Belangrijke vragen over de positie van de minister-president moeten door de regering ruim vóór de plenaire behandeling van de Wet financieel statuut Koninklijk Huis (31.505) in de Eerste Kamer worden beantwoord. De behandeling staat geagendeerd voor 11 november 2008. Dit blijkt uit het voorbereidend onderzoek naar het wetsvoorstel door de leden van de Vaste Commissie voor Binnenlandse Zaken en de Hoge Colleges van Staat / Algemene Zaken en Huis der Koningin.

De vragen spitsen zich toe op de uitleg van artikel 3 dat op gespannen voet kan staan met de staatsrechtelijke rol van de minister-president op dit moment. De in het artikel genoemde 'tussenkomst' van de minister-president bij declaratie van kosten van het Koninklijk Huis kan een verschuiving betekenen ten opzichte van de figuur van de premier als een primus inter pares. Met name willen de leden van de Eerste Kamer weten hoe de in het debat in de Tweede Kamer besproken 'aanwijzingsbevoegdheid' zich verhoudt tot het staatsrecht. Betreft het volgens de regering een staatsrechtelijk novum of niet? Ook over de definitie van het begrip 'kosten voor en door' bestaat bij de leden van de commissie op basis van het voorliggende voorstel nog geen eensluidend beeld.

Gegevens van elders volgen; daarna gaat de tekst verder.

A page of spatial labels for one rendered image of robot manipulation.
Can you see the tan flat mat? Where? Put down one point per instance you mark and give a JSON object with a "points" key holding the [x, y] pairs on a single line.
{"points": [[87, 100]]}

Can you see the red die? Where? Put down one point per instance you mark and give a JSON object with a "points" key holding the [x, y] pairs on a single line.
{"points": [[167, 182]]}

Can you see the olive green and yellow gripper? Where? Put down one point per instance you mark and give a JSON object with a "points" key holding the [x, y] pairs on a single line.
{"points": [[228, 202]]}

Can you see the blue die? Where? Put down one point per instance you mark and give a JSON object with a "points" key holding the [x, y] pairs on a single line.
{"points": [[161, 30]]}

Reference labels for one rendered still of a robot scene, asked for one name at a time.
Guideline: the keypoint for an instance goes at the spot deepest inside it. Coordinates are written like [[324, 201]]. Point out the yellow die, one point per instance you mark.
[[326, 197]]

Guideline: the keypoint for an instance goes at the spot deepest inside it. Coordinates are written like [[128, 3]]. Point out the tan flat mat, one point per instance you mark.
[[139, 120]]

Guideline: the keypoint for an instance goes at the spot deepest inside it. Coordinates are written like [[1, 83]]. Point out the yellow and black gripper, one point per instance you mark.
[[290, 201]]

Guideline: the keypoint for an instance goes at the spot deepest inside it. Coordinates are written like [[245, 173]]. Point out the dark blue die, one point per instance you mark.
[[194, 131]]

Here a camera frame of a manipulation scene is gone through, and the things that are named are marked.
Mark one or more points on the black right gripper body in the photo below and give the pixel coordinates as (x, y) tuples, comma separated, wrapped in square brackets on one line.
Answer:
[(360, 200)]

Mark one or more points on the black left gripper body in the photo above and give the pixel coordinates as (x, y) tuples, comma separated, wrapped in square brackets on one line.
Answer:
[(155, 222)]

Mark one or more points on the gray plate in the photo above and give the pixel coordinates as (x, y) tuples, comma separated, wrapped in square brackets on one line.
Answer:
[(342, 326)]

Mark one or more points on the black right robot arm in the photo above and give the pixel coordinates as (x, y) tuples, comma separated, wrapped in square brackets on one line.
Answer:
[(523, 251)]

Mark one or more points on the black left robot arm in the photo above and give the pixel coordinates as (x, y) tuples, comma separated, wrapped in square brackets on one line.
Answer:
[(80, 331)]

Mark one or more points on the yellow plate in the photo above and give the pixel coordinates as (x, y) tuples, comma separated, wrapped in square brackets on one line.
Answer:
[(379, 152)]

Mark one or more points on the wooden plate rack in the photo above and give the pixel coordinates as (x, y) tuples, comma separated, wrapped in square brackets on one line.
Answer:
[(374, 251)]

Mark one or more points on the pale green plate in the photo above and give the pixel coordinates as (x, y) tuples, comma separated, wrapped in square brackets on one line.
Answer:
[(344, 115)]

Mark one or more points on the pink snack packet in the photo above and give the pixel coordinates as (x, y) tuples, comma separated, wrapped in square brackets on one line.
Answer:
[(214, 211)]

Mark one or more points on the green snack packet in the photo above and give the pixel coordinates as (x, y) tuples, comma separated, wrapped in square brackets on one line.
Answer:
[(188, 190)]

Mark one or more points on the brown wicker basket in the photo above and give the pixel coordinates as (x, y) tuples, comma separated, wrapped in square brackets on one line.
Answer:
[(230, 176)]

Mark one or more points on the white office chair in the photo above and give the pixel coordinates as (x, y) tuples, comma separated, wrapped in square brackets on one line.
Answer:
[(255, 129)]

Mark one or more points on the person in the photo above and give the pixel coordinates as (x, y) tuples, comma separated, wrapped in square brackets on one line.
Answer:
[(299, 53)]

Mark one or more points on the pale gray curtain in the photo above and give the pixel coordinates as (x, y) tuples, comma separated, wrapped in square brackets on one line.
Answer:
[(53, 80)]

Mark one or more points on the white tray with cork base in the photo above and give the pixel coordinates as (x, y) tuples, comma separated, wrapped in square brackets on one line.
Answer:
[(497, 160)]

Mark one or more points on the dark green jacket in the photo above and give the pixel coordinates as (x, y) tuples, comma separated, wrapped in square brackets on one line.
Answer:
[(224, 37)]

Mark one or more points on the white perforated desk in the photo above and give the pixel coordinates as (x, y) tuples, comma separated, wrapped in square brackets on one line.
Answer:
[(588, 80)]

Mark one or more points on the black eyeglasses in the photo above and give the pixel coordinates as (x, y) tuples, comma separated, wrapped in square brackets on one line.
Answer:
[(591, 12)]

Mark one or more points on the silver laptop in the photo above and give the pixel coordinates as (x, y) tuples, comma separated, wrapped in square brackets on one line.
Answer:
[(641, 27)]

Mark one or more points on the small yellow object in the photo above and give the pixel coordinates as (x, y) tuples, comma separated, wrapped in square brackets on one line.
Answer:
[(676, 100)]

De commissie vraagt een toelichting op de wijze waarop het Koninklijk Huis gebruik kan maken van de in artikel 4 van het wetsvoorstel genoemde paleizen en met name over de mogelijkheid van gebruik ook door andere overheidsorganisaties. Van de regering hoort de commissie verder graag waarom in de voorliggende wetswijziging geen voorstel staat voor aanpassing van het 'genot van jacht'.